__YOUR INSTRUCTIONS__: Exact repetition of the data is the whole task.

(DATASET EXCERPT Opens)

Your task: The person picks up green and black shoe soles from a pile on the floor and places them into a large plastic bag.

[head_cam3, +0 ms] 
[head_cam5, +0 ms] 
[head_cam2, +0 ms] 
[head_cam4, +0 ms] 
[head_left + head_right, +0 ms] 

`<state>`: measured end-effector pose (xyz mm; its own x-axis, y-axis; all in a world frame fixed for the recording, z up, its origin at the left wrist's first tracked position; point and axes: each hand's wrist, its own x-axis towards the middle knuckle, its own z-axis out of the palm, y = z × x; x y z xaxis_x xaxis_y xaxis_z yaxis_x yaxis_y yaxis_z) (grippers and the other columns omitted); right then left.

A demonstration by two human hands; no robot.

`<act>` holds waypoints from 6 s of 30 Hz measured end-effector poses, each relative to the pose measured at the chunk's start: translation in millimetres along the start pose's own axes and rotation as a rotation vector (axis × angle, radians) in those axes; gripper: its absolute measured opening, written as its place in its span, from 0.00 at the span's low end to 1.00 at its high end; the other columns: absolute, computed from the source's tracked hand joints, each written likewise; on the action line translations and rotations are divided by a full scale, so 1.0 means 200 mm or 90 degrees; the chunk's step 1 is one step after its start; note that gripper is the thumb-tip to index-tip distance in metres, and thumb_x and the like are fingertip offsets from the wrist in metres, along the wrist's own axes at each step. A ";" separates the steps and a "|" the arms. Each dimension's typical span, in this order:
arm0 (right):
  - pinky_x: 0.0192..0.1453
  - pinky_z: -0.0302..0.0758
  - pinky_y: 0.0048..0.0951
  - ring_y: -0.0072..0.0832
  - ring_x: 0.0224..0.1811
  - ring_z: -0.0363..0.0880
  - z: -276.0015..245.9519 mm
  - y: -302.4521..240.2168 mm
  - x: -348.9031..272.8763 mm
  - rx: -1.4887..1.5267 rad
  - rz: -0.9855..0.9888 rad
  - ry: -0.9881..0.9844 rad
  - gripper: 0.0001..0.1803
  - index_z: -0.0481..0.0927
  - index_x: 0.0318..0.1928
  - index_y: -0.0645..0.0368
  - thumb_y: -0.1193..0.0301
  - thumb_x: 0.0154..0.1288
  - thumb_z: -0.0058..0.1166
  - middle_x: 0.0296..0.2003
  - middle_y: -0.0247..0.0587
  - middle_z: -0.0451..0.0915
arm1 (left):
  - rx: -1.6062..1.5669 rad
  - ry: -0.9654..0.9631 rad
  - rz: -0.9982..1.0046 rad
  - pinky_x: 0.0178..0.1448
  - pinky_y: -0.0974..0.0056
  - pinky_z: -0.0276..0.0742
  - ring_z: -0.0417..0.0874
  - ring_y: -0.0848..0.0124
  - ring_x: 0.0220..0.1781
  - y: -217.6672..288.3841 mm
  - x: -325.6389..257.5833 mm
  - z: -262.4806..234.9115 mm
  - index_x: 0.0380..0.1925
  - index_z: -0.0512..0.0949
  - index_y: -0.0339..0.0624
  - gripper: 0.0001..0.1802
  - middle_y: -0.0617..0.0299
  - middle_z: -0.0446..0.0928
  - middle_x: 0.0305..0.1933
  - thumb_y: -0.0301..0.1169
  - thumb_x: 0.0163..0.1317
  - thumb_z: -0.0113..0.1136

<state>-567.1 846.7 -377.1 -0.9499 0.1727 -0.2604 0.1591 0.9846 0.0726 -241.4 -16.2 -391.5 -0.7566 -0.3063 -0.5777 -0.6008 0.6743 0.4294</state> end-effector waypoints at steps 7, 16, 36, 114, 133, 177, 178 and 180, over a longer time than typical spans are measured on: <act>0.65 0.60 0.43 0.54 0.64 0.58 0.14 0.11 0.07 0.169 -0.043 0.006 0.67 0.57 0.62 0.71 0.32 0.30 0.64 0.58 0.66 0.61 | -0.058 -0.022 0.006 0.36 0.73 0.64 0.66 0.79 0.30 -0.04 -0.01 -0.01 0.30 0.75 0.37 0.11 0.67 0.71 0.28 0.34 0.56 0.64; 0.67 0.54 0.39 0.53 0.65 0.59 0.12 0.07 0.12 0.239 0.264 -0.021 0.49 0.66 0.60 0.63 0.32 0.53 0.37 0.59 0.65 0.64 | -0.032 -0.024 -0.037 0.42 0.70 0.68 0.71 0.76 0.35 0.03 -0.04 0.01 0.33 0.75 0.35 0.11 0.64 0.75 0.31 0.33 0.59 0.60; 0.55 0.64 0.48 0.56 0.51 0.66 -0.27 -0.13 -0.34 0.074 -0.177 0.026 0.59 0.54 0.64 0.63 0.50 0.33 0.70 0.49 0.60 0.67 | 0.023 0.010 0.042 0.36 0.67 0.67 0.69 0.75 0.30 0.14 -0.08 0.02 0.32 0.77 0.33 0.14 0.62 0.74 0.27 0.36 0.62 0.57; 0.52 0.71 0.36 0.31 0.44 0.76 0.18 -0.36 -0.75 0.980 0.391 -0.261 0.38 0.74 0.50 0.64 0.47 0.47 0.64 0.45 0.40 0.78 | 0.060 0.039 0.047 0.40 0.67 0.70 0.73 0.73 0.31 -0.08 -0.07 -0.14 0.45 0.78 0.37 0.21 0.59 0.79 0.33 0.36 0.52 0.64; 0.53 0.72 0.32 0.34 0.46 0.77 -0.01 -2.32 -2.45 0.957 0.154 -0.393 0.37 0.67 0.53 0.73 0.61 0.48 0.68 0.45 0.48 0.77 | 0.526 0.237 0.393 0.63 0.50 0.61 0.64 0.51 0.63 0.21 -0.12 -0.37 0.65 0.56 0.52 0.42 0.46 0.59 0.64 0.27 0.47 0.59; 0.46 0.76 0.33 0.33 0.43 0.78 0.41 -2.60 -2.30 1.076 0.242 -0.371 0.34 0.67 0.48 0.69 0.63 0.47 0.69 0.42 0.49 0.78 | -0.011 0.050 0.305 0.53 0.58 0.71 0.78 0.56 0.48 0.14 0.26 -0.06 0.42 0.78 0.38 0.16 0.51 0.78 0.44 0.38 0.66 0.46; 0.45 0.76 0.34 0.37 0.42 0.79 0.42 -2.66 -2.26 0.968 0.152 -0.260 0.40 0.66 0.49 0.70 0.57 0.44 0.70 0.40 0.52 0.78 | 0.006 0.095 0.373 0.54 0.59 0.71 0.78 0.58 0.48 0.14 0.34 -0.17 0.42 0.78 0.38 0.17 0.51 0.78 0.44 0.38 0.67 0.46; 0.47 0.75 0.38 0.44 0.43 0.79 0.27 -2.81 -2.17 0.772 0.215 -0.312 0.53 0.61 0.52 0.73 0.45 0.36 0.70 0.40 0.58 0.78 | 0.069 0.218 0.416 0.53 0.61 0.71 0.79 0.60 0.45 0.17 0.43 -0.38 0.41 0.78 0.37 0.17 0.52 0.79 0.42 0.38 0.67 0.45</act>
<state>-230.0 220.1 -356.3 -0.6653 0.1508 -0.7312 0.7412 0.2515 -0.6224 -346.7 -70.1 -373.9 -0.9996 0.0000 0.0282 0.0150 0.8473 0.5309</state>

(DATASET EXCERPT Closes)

__EXERCISE SOLUTION__:
Your task: The person picks up green and black shoe soles from a pile on the floor and places them into a large plastic bag.

[head_cam3, +0 ms] 
[head_cam5, +0 ms] 
[head_cam2, +0 ms] 
[head_cam4, +0 ms] 
[head_left + head_right, +0 ms] 

`<state>`: measured end-effector pose (xyz mm; its own x-axis, y-axis; all in a world frame fixed for the recording, z up, its origin at the left wrist's first tracked position; point and axes: each hand's wrist, its own x-axis towards the middle knuckle, its own z-axis out of the palm, y = z × x; x y z xaxis_x xaxis_y xaxis_z yaxis_x yaxis_y yaxis_z) (grippers and the other columns omitted); right then left.

A demonstration by two human hands; no robot.

`<act>` holds waypoints from 6 s of 30 Hz measured end-effector poses, each relative to the pose measured at the chunk's start: translation in millimetres along the start pose's own axes and rotation as a rotation vector (axis × angle, radians) in those axes; gripper: its absolute measured opening, written as its place in its span, from 0.00 at the span's low end to 1.00 at its high end; the other columns: absolute, computed from the source's tracked hand joints, each written likewise; on the action line translations and rotations are divided by a full scale, so 1.0 means 200 mm or 90 degrees; the chunk's step 1 is one step after its start; note that gripper is the thumb-tip to index-tip distance in metres, and thumb_x and the like are fingertip offsets from the wrist in metres, along the wrist's own axes at each step. A ";" separates the steps and a "|" the arms. Each dimension's typical span, in this order:
arm0 (right):
  - pinky_x: 0.0192..0.1453
  - pinky_z: -0.0302..0.0758
  - pinky_y: 0.0048..0.0951
  - ring_y: -0.0072..0.0832
  - ring_x: 0.0224..0.1811
  - ring_z: -0.0363..0.0880
  - z: -276.0015..245.9519 mm
  - y: -302.4521..240.2168 mm
  - x: -348.9031..272.8763 mm
  - rx: -1.4887..1.5267 rad
  - rz: -0.9855..0.9888 rad
  - ry: -0.9881..0.9844 rad
  - gripper: 0.0001..0.1803
  - index_z: -0.0481..0.0927
  - index_x: 0.0318..0.1928
  - index_y: -0.0645..0.0368
  - thumb_y: -0.1193..0.0301
  - thumb_x: 0.0154..0.1288
  - thumb_z: -0.0058..0.1166
  - middle_x: 0.0296..0.2003
  - middle_y: -0.0247..0.0587
  - middle_z: -0.0451..0.0915
arm1 (left):
  - rx: -1.6062..1.5669 rad
  - ry: -0.9654..0.9631 rad
  - rz: -0.9982..1.0046 rad
  - pinky_x: 0.0178..0.1448
  - pinky_y: -0.0974..0.0056
  - pinky_z: -0.0276..0.0742
  - ring_z: -0.0417..0.0874
  - ring_y: -0.0848..0.0124
  - ring_x: 0.0220..0.1781
  - y: -217.6672..288.3841 mm
  - x: -325.6389..257.5833 mm
  - z: -262.4806..234.9115 mm
  - index_x: 0.0380..0.1925
  - index_z: -0.0512..0.0949
  - index_y: -0.0339..0.0624
  - gripper: 0.0001..0.1802
  - middle_y: -0.0617..0.0299
  - middle_z: -0.0446..0.0928
  - middle_x: 0.0305..0.1933
  - thumb_y: -0.0301..0.1169
  - thumb_x: 0.0163..0.1317
  - thumb_z: -0.0113..0.1136

<state>-567.1 846.7 -377.1 -0.9499 0.1727 -0.2604 0.1591 0.9846 0.0726 -241.4 -16.2 -391.5 -0.7566 -0.3063 -0.5777 -0.6008 0.6743 0.4294</state> end-effector waypoints at steps 7, 16, 36, 114, 133, 177, 178 and 180, over a longer time than typical spans are measured on: <act>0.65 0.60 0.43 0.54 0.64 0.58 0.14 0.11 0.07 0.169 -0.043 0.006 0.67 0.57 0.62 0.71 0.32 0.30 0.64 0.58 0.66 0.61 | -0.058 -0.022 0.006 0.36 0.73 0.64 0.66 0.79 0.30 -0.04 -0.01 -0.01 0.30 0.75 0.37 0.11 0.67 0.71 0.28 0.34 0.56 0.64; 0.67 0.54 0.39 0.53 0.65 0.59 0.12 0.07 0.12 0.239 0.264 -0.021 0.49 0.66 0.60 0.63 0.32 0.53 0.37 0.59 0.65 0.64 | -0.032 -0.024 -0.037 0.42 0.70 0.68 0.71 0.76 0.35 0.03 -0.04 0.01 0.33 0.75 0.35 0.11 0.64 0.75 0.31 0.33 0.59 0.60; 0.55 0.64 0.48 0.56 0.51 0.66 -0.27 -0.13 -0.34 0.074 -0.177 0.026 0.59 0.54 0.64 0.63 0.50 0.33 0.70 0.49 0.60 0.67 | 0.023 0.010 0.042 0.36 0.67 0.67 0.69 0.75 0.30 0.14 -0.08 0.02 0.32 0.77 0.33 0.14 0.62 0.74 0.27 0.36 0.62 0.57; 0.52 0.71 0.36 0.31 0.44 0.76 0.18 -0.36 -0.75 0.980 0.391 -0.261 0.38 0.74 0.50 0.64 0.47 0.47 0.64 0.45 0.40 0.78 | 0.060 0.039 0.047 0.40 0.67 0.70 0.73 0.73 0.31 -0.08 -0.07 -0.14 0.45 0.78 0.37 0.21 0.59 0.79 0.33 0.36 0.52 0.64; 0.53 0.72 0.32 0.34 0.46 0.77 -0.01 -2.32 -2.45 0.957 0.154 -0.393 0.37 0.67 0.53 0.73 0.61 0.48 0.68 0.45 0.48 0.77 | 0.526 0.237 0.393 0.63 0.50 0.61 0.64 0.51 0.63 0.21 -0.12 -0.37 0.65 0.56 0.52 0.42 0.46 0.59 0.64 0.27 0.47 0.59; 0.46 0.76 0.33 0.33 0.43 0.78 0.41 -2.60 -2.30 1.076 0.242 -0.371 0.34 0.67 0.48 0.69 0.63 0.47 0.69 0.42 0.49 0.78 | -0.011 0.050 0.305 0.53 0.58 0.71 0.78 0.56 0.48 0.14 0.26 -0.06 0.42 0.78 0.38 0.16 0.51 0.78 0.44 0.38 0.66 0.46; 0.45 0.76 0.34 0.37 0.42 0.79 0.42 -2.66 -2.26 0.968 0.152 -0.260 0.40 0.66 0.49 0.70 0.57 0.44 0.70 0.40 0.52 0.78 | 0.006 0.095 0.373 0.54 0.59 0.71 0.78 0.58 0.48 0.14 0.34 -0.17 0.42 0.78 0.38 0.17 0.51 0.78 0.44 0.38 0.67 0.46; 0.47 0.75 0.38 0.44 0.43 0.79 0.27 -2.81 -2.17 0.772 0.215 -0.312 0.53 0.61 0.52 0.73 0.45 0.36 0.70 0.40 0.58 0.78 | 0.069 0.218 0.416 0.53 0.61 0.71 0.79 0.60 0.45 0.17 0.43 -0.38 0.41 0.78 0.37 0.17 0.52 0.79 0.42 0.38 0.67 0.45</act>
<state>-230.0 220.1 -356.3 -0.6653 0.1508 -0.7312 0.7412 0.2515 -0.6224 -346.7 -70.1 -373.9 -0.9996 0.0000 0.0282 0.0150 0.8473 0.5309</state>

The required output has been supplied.